Application: Hazendal Wine Estate brought an urgent application for the provisional winding-up of Pure Electrical Solutions in the hands of the Master of the High Court, Cape Town. The issue was whether the respondent was commercially insolvent and whether urgency was justified given the admitted debt, lack of service delivery, and diversion of funds.
Discussion: The matter turned on urgency, insolvency, and the respondent’s reliance on the constitutional right to silence. The urgency was accepted due to the undisputed debt and risk of further dissipation of funds. The respondent argued that the applicant failed to justify urgency and invoked the right to remain silent, citing potential criminal implications. It was clarified that the right to silence applies to accused persons in criminal proceedings, not civil matters. In civil litigation, adverse inferences may be drawn from silence. The respondent’s failure to explain the transfer of funds to Pretorius’ personal accounts, coupled with the unfulfilled tender, was viewed as evasive. Pretorius’ silence, in the face of detailed allegations, strengthens the inference that the funds were wilfully misappropriated. The statutory requirements for winding-up were examined under sections 344(f) and 345(1)(a) of the Companies Act 61 of 1973, confirming that the debt exceeded R100, was admitted, and remained unpaid.
Findings: The respondent had accepted substantial funds without rendering any services and failed to account for their use. The tender to repay R39,75 million was a binding admission of indebtedness, and its non-payment demonstrated commercial insolvency. The respondent’s silence in the face of detailed allegations strengthened the inference of misappropriation. The right to silence was misapplied, as Pretorius was not an accused person and faced no imminent prosecution. Limited liability cannot shield a company from accountability when it accepts funds and fails to deliver. The requirements for a provisional winding-up were satisfied as the debt was admitted, unpaid, and not subject to a bona fide dispute. The urgency was justified, and the application succeeded.

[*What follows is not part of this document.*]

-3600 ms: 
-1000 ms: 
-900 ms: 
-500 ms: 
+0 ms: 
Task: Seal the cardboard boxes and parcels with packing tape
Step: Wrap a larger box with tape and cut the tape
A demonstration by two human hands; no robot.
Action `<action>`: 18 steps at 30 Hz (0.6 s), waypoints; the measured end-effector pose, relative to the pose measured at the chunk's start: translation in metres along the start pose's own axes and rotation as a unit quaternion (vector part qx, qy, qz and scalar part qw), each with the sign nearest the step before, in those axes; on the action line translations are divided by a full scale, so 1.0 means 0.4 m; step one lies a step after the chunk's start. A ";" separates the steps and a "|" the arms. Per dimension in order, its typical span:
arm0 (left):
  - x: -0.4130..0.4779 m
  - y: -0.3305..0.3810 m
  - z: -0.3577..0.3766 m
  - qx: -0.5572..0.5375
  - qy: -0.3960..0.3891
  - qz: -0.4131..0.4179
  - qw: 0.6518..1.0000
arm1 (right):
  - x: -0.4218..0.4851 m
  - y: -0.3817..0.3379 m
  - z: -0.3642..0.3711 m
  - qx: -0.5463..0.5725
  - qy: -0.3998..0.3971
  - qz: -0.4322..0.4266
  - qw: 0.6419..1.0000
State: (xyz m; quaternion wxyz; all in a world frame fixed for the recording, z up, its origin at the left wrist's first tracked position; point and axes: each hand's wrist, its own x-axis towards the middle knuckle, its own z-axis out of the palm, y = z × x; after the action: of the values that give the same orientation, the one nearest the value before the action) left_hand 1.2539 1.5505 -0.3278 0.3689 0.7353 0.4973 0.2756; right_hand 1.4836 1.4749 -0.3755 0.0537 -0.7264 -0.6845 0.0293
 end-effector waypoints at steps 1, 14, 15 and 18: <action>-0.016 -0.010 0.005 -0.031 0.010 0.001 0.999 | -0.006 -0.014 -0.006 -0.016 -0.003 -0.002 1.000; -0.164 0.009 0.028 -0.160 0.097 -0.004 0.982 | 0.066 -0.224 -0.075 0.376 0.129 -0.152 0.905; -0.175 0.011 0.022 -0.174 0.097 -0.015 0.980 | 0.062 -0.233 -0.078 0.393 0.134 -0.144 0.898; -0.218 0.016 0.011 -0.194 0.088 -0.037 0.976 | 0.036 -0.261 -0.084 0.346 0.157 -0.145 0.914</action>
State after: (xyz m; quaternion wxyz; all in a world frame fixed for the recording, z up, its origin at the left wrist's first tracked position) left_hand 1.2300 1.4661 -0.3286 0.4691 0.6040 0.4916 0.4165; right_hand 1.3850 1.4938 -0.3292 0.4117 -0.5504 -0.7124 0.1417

Order: The applicant’s non-compliance with Rule 6 is condoned and the matter is heard as one of urgency. The respondent is placed under provisional winding-up in the hands of the Master of the High Court, Cape Town. A rule nisi is issued, returnable on 5 December 2025, calling upon the respondent and any interested party to show cause why: The respondent should not be placed under final liquidation; and the costs of the application should not be costs in the liquidation. Service of this order is to be effected by the Sheriff and by publication in newspapers, and on employees, trade unions, and SARS as prescribed.
22 October 2025
BRESLER AJ
CONTRACT – Franchise agreement – Restraint of trade – Operation of a competing franchise from same premises – Contractual interpretation and scope of restraint clauses – Attempt to enforce restraint through contractual means was flawed as respondents were not parties to agreement – Agreement did not bind third parties who were neither signatories nor shown to have tacitly accepted its terms – Approach was legally unsustainable and factually insufficient to justify relief – Application dismissed.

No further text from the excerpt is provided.